Food prices have been rising, recently in the US at the fastest rate in 17 years. These prices are, perhaps not exactly at the highest level, nonetheless here to stay. Demand, supply, and structural reasons should keep food prices high. As globalization has increased wealth everywhere, people are buying more food to consume, improving their health. This demand, especially for beef and other high quality meats, is unlikely to decline and more likely to increase more.
Supply of food commodities is not increasing as rapidly as it might have for a variety of reasons. The US is sequestering a large portion of its corn--a fundamental feed grain--for subsidized ethanol production, removing it from the food/feed chain. The remaining corn supply is being bid by a larger pool of feed companies and so on. As farmers have planted acreage in corn, rather than wheat and fruit and vegetable crops, the supply of those crops has been inadequate to meet demand, thereby increasing prices. Finally, over the past several decades, subsidized US prices for wheat and corn have enabled US commodity exporters to obtain new markets abroad, forcing local producers out of business, even stimulating (by lower prices) shift in local diets from, e.g., rice to wheat. In Mexico, US corn and wheat are used to make tortillas. In Japan, cheap US feed grains have enabled Japan to increase beef production, spread the taste for beef and thereby compelling Japan to import beef. Japan is moving away from rice and fish to beef and breads. A year or two ago, as an indicator of this phenomenon, a team of Japanese bakers won the international bread baking contest (meaning wheat flour bread), beating French and American teams. China and India are joining in this shift of local diet and increasing their consumption of beef.

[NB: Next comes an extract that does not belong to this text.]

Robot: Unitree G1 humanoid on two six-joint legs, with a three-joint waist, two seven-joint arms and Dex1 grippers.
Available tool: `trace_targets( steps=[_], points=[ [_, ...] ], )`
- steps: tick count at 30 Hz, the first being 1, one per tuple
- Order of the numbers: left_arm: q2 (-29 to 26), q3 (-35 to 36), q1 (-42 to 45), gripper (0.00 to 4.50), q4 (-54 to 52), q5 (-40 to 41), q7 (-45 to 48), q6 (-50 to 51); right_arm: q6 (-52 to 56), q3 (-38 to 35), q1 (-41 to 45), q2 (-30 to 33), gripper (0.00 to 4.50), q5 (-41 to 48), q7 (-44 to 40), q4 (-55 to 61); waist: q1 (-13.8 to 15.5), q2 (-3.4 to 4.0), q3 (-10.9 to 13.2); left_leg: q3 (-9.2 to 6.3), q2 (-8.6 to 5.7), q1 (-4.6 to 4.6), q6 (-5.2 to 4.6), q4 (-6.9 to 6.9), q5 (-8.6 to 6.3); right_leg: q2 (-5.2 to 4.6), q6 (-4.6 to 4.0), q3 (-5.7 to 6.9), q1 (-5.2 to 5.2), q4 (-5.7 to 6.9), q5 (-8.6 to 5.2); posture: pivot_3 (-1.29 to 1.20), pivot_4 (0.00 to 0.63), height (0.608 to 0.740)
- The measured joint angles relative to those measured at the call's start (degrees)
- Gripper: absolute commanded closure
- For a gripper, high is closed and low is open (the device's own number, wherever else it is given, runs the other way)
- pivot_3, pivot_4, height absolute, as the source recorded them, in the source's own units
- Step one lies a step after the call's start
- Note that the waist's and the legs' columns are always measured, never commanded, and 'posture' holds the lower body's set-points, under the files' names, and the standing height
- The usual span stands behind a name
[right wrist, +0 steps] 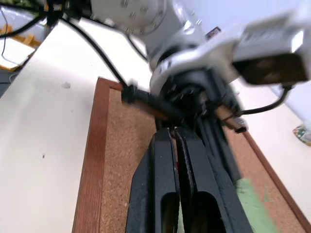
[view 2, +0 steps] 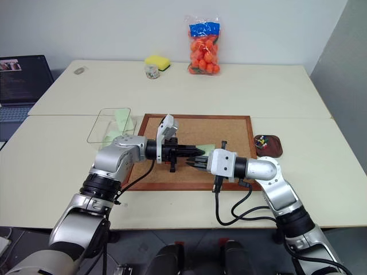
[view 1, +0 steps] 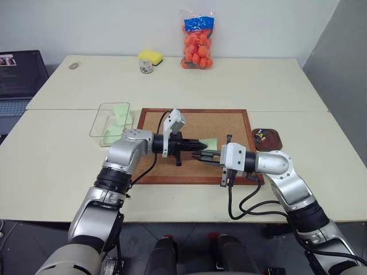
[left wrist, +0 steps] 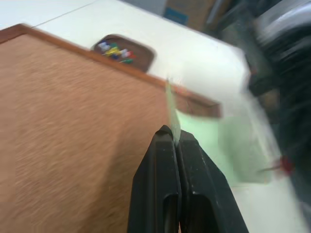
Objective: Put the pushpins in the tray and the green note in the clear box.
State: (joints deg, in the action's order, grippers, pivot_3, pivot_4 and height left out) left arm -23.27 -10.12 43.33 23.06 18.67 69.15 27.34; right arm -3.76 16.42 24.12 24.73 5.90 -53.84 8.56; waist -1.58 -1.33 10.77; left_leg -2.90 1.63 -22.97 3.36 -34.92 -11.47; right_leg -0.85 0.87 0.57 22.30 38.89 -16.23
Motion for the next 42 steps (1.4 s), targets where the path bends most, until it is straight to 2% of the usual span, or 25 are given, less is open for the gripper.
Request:
trace_targets(
  steps=[7, 13, 17, 23, 32, 36, 42],
  points=[
    [0.96, 0.59, -0.23, 4.49, 1.98, -1.91, -2.58, -4.41, 10.53, -4.77, -1.23, -0.45, 4.5, 4.77, 4.77, 7.4, 0.0, 0.0, 0.0, 0.0, 0.0, 0.0, 0.0, 0.0, 0.0, 0.0, 0.0, 0.0, 0.0, 0.01, 0.0, 0.0, 0.15, 0.74],
    [2.85, 2.77, -0.3, 4.49, 1.14, -1.4, -5.96, -4.94, 21.79, -13.77, -2.45, -1.66, 4.5, 7.5, 16.04, 6.62, 0.1, 0.0, 0.0, 0.01, -0.03, -0.01, 0.0, -0.01, 0.0, -0.07, 0.0, -0.01, -0.01, 0.02, 0.01, 0.0, 0.15, 0.74],
    [5.55, 3.51, -2.95, 4.49, -8.05, -0.88, -9.51, -5.16, 31.35, -21.58, -3.2, -3.06, 4.5, 6.06, 28.38, 2.35, 0.18, 0.0, 0.0, 0.03, -0.05, -0.02, 0.01, 0.01, 0.0, -0.14, -0.01, -0.06, -0.01, 0.02, 0.01, 0.0, 0.15, 0.74],
    [8.11, -1.87, -5.97, 4.49, -16.33, -4.35, -13.46, -7.53, 40.14, -28.1, -3.05, -5.99, 4.5, 6.69, 38.37, -0.75, -0.1, 0.01, 0.0, 0.07, -0.05, 0.03, 0.0, 0.01, 0.0, -0.08, -0.01, -0.1, 0.0, 0.08, 0.01, 0.0, 0.15, 0.74],
    [8.97, -4.33, -6.09, 4.49, -16.28, -6.2, -14.62, -8.27, 43.05, -31.46, 0.97, -6.43, 4.5, 8.41, 41.83, -8.87, -0.22, 0.01, 0.0, 0.12, -0.06, 0.01, -0.01, 0.01, 0.0, -0.05, 0.0, -0.12, 0.0, 0.04, 0.01, 0.0, 0.15, 0.74],
    [8.75, -4.62, -6.33, 4.5, -16.25, -6.24, -14.53, -8.26, 42.27, -32.17, 2.03, -7.29, 3.81, 8.77, 42.79, -13.01, -0.12, 0.02, -0.01, 0.11, -0.06, 0.01, -0.01, 0.0, 0.0, -0.06, 0.0, -0.11, 0.0, 0.05, 0.01, 0.0, 0.15, 0.74],
    [8.23, -4.63, -6.38, 4.5, -15.96, -6.2, -14.52, -8.11, 41.06, -32.47, 3.13, -7.28, 2.3, 8.85, 42.92, -16.22, -0.17, 0.03, 0.0, 0.12, -0.06, 0.01, -0.01, 0.01, 0.0, -0.05, 0.0, -0.11, 0.01, 0.05, 0.01, 0.0, 0.15, 0.74]
  ],
)
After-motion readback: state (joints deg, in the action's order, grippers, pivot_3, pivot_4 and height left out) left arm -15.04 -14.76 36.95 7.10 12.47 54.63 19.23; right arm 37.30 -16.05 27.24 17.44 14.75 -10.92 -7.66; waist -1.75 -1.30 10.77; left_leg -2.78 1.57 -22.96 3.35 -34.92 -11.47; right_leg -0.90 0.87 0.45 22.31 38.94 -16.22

At the same time, according to the Wall Street Journal (Partrick Barta, "Higher Food Prices May Be Here to Stay", Wall Street Journal, Monday, April 14, 2008, A2), American farmers are reluctant to over-invest in production, out of fear that the debt required to make this investment would be imperiled by a sudden drop in prices. Even if a drop in prices over the long run is generally unlikely, it would only take a couple of growing seasons of low prices caused by governmental intervention around the world, to drive a farmer toward bankruptcy. For this reason, supply is unlikely to rise enough to meet demand.